▶ DATASET EXCERPTS
=== Section Start ===

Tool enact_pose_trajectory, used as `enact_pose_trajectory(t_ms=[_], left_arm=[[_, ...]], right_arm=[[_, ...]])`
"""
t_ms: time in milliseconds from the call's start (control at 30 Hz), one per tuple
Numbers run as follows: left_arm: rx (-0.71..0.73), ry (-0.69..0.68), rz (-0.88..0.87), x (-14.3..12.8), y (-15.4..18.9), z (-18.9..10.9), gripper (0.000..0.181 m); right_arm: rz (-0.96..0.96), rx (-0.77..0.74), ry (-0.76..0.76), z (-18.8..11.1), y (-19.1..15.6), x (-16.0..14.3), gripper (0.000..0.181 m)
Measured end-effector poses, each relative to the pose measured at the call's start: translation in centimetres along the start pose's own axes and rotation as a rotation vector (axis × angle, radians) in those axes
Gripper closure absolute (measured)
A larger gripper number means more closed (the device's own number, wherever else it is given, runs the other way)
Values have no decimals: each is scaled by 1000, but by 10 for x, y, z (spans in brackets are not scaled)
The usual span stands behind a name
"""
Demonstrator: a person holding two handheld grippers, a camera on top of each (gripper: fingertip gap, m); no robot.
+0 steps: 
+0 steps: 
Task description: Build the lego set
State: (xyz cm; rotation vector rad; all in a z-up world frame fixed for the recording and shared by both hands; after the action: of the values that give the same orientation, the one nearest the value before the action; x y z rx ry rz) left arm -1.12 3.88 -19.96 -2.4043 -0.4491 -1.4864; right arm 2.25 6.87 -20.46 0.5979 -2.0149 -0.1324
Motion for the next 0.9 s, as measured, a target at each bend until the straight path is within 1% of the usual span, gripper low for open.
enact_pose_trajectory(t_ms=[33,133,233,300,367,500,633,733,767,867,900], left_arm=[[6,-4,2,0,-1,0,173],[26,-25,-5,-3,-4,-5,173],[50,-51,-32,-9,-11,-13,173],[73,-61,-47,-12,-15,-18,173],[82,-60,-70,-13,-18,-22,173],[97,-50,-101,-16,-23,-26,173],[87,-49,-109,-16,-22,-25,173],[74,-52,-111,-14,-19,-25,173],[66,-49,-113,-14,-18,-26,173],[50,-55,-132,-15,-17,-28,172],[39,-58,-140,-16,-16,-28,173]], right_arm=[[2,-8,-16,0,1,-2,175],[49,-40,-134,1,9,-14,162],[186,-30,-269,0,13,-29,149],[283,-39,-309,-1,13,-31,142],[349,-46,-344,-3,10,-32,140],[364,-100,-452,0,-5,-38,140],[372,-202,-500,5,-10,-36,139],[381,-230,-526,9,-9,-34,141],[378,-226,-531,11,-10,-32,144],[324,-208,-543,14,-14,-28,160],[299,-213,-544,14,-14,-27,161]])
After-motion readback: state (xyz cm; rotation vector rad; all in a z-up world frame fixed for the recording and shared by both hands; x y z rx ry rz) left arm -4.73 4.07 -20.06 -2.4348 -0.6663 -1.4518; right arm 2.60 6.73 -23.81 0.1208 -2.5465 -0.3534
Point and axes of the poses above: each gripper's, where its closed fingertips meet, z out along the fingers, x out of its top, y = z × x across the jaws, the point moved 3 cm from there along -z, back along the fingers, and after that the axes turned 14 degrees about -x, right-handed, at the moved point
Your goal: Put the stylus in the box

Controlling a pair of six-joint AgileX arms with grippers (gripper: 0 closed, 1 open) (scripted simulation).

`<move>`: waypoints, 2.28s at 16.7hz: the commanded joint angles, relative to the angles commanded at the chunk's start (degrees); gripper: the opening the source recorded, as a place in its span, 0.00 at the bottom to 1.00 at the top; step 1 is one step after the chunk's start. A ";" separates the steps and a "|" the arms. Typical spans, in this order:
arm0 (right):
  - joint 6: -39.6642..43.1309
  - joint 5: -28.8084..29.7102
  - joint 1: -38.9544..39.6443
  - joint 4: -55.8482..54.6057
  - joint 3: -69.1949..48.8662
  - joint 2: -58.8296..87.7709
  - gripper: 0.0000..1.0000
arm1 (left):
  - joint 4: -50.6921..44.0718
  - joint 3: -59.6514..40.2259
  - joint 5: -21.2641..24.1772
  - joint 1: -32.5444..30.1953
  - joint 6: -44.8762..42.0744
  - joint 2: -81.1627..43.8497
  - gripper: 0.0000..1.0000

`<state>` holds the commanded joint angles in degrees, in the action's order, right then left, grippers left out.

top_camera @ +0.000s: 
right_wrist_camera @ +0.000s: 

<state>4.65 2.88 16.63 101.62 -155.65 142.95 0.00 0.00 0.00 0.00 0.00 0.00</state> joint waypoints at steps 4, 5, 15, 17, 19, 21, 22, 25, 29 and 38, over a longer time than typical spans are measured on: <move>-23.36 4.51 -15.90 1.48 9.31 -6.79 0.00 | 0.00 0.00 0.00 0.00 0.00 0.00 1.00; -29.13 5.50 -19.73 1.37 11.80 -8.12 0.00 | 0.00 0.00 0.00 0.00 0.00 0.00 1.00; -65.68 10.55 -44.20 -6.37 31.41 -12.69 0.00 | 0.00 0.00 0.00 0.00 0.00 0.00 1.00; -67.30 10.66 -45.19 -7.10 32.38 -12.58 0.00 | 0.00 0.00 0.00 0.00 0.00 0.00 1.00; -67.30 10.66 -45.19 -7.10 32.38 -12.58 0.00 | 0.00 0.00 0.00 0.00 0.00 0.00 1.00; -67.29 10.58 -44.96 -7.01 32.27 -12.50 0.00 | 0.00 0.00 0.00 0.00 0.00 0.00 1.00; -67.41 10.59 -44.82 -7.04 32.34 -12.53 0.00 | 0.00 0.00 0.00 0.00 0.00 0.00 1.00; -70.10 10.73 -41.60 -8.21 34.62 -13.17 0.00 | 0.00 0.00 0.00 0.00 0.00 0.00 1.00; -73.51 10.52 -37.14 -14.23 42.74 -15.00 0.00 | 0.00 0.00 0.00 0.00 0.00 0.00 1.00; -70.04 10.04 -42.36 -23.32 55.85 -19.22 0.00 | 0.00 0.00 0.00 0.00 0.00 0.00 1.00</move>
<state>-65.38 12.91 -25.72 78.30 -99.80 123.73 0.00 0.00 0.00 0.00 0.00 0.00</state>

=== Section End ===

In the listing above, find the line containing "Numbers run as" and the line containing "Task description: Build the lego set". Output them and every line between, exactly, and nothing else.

▶ ANSWER FOR THIS EXERCISE
Numbers run as follows: left_arm: rx (-0.71..0.73), ry (-0.69..0.68), rz (-0.88..0.87), x (-14.3..12.8), y (-15.4..18.9), z (-18.9..10.9), gripper (0.000..0.181 m); right_arm: rz (-0.96..0.96), rx (-0.77..0.74), ry (-0.76..0.76), z (-18.8..11.1), y (-19.1..15.6), x (-16.0..14.3), gripper (0.000..0.181 m)
Measured end-effector poses, each relative to the pose measured at the call's start: translation in centimetres along the start pose's own axes and rotation as a rotation vector (axis × angle, radians) in those axes
Gripper closure absolute (measured)
A larger gripper number means more closed (the device's own number, wherever else it is given, runs the other way)
Values have no decimals: each is scaled by 1000, but by 10 for x, y, z (spans in brackets are not scaled)
The usual span stands behind a name
"""
Demonstrator: a person holding two handheld grippers, a camera on top of each (gripper: fingertip gap, m); no robot.
+0 steps: 
+0 steps: 
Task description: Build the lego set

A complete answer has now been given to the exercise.